A producer has 1,000 head of 800-lb. steers and sells them for $118.00/cwt. The CME Expected Ending Value he locked in was $124.80/cwt. The coverage price was $122.82/cwt, which is calculated from the Expected Ending Value times his coverage level. The CME Actual Ending Value on that day was $115.00/cwt. The indemnity calculation would be (1,000 head multiplied by eight cwt/head) multiplied by ($122.82 minus $115.00). That works out to 8,000 multiplied by $7.82. The total paid to insured in this example would be $62,560.
PRODUCERS LIKE LRP
Rod Cristen, a producer from Steinauer, Nebraska, said he first used LRP to lock in a price for some calves during a recent drought in his area of southeastern Nebraska. The price dropped before he could sell the calves, and using LRP worked out well for him, he said.
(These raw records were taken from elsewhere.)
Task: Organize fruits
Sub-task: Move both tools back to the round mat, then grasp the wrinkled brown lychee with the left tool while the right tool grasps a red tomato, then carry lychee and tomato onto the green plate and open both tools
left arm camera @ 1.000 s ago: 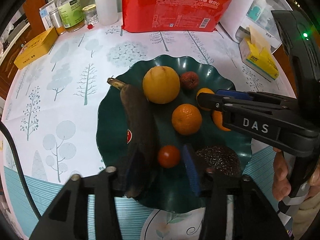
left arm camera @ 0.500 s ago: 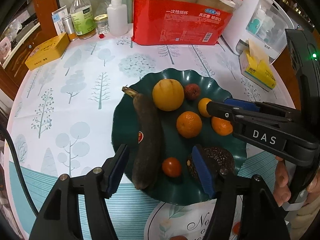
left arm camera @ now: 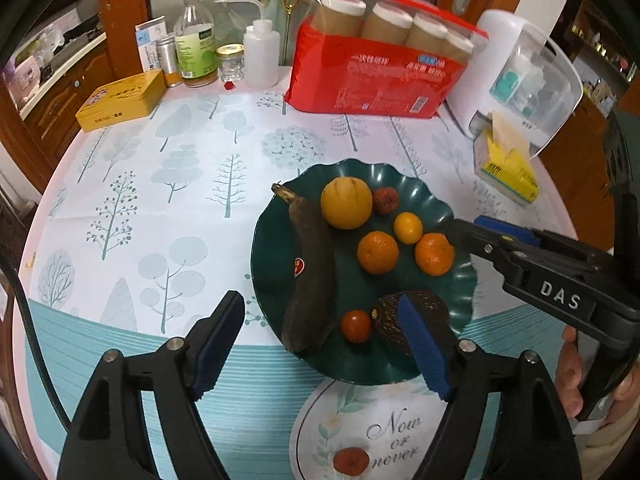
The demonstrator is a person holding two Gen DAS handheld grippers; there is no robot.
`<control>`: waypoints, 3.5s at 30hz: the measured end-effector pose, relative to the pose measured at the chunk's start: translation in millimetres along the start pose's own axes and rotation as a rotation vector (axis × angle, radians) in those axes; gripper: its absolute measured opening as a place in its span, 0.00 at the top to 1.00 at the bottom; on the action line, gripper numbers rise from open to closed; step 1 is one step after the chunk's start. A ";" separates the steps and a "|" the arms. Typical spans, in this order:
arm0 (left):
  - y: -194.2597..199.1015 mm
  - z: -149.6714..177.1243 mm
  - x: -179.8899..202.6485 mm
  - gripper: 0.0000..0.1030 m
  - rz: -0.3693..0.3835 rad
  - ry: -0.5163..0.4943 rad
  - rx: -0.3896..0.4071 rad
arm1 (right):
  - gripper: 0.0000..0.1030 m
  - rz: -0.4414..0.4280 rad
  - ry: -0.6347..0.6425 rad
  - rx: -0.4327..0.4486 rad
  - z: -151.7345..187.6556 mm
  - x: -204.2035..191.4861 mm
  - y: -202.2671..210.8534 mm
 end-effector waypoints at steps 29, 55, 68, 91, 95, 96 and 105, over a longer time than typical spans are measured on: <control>87.3 63.4 12.7 0.16 0.142 -0.042 0.136 | 0.56 0.133 -0.100 0.108 115.2 -9.5 147.4; 1.7 162.1 27.2 0.19 0.073 -0.203 -0.109 | 0.56 0.196 -0.167 -0.021 221.4 3.6 91.4; 0.2 167.7 30.4 0.58 0.089 -0.208 -0.107 | 0.56 0.242 -0.109 0.009 225.0 -1.4 86.3; 81.5 114.7 40.2 0.71 0.109 -0.213 -0.028 | 0.68 0.146 -0.083 0.047 171.2 -33.3 126.8; 101.1 83.6 40.8 0.71 0.081 -0.224 0.015 | 0.68 0.112 -0.061 0.109 124.9 -39.5 151.3; 105.6 74.6 39.9 0.71 0.073 -0.227 0.028 | 0.68 0.106 -0.052 0.127 111.4 -41.4 157.9; 129.3 -1.3 44.1 0.71 -0.009 -0.273 0.152 | 0.68 0.116 0.045 0.278 -10.0 -40.2 200.9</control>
Point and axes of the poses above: each gripper's, at about its wrist camera, not at the fingertips, and y roughly against the way its jaws point, x to its right, z to its underside, the point moved 2 cm from there along -y, roughly the way its jaws point, and after that the axes turned 14 degrees about x, right-handed, at the moved point
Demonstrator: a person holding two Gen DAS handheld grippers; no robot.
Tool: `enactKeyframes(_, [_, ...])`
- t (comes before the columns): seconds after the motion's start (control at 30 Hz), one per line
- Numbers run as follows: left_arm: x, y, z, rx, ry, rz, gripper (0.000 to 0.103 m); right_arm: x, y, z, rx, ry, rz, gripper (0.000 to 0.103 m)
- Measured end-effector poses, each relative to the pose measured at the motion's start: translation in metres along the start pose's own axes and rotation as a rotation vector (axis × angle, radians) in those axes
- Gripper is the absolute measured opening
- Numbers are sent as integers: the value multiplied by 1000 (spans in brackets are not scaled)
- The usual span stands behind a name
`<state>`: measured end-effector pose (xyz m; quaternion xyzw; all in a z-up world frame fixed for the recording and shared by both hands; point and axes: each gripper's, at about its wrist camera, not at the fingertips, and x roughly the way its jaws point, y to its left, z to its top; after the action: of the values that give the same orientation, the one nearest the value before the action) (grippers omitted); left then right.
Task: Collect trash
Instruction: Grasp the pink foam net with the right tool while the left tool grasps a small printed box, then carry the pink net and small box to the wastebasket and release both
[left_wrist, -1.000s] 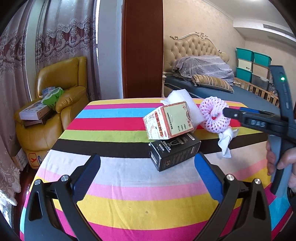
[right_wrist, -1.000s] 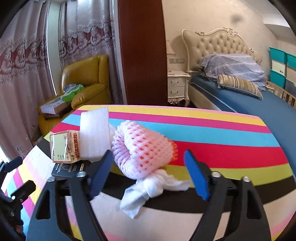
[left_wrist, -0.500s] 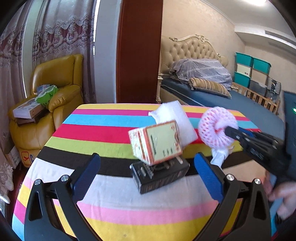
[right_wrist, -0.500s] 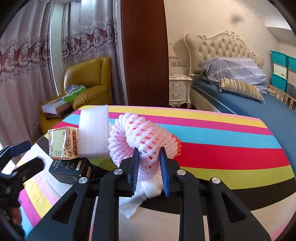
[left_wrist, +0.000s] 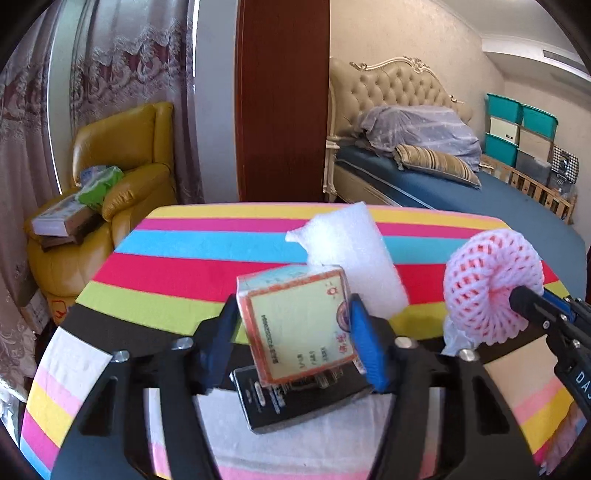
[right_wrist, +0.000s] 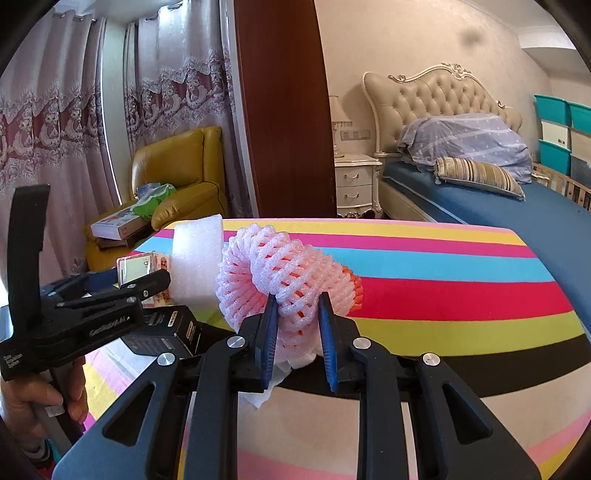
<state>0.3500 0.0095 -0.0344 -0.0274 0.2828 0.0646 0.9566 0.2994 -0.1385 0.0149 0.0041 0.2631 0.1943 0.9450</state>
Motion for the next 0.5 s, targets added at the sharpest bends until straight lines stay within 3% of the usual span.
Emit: enactKeyframes(0.5, [-79, 18, -37, -10, -199, -28, 56, -24, -2, -11, 28, -11, 18, 23])
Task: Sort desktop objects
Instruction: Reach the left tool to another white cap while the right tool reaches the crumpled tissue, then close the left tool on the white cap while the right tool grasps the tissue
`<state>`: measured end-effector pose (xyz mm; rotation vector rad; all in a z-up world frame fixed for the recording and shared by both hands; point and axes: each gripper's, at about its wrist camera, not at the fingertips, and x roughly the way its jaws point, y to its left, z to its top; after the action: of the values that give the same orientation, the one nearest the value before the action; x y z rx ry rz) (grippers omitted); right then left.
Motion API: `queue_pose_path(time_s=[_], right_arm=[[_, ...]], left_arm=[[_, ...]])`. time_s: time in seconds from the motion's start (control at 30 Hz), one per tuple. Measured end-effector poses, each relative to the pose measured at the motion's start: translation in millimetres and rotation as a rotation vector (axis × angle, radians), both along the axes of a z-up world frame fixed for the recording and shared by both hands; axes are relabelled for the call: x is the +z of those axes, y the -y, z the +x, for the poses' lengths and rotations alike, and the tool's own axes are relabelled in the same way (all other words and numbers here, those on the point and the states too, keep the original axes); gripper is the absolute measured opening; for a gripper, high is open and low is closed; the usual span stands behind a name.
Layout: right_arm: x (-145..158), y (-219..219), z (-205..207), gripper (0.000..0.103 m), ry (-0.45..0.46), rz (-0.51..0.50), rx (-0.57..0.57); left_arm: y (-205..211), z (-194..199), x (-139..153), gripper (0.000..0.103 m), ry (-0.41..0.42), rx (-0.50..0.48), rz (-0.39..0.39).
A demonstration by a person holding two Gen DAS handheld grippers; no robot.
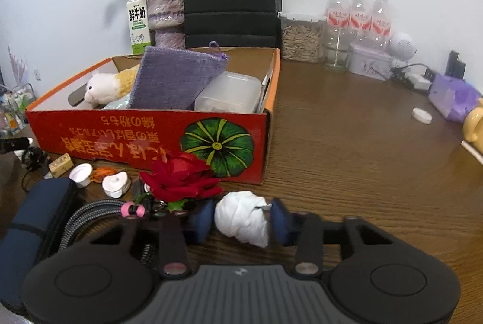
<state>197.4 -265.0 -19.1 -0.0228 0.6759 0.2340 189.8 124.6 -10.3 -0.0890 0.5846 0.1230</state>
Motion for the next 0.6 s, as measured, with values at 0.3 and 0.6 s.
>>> queue_pose_path(time_s=[0.3, 0.6], right_arm=[[2.0, 1.5, -6.2, 0.023, 0.020, 0.011, 0.008], [5.7, 3.6, -14.5, 0.023, 0.040, 0.014, -0.010]], left_arm=[[4.8, -1.3, 3.0, 0.018, 0.011, -0.029, 0.007], [0.9, -5.5, 1.3, 0.013, 0.002, -0.013, -0.005]])
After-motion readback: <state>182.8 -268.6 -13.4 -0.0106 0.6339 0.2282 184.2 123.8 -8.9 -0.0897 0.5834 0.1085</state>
"We used it as a marketing tool to manage the different marketing times during drought," Cristen said. "We used it as price protection."
Robert Wareham, a producer from Whiting, Kansas, said he first used LRP last year for the first time on 100 weaned calves. He felt like he needed to do something due to the volatility in the cattle market. He markets his calf crop in January as one large group, and he saw a good price and locked it in. The price dropped and he netted $2,469 or $24.69/head.
"It was less cost than options and it gives you piece of mind that the bottom wasn't going to fall out and wreck the one time of year we sell our calves," Wareham said.
Wareham said producers need to work with an agent who knows the product well. It is an excellent tool for reducing costs, he said.
Christen said LRP said LRP works good for smaller operations as he only covered five to 10 head to start out with. He locked in a price when he felt like the market couldn't get any higher, he said. Hyland said he advises producers to set a consistent marketing strategy. They will then need to stick with this plan for at least three to five years, he said.
If anyone is interesting in LRP, he suggested producers talk to their local Farm Bureau agent. "One thing you must do is to have an AD1026 filed at FSA to be eligible for the subsidy," Hyland said.